Task to complete
Where a line in the records holds "white", count it once; return only the final number.

Supplied information
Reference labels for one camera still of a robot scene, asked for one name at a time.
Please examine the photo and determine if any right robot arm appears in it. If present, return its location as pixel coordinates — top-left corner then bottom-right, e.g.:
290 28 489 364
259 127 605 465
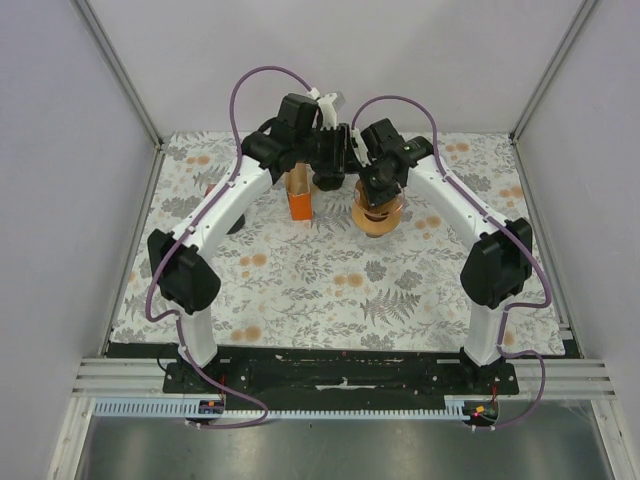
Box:
352 119 533 394

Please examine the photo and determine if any green glass coffee dripper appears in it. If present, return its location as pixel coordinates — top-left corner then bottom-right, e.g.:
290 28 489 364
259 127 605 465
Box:
312 173 345 192

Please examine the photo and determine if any aluminium frame rail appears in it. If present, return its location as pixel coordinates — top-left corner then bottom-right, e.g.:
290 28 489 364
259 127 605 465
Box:
74 0 166 151

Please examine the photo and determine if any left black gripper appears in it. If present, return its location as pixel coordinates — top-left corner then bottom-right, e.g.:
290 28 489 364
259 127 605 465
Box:
296 124 364 177

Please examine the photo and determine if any white cable duct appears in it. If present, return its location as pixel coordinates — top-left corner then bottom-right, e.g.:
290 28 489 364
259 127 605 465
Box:
93 397 470 421

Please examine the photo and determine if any floral tablecloth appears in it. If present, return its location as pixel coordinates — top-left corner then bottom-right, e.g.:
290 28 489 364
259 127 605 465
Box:
110 132 565 356

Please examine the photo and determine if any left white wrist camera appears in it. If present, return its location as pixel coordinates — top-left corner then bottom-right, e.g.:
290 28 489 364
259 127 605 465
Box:
307 87 345 129

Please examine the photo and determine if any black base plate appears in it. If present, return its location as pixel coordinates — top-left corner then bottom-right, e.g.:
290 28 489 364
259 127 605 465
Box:
163 346 519 408

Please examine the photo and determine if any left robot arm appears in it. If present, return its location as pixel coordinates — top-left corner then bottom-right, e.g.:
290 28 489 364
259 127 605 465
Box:
148 91 351 393

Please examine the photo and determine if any orange coffee filter box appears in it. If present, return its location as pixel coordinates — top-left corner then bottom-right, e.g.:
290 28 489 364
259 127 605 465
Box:
284 163 313 221

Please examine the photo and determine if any red capped dark bottle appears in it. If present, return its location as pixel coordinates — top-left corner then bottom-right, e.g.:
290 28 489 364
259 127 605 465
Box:
205 183 246 235

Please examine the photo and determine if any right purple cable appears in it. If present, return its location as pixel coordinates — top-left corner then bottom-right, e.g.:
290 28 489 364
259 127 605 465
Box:
349 94 554 432

Task answer
2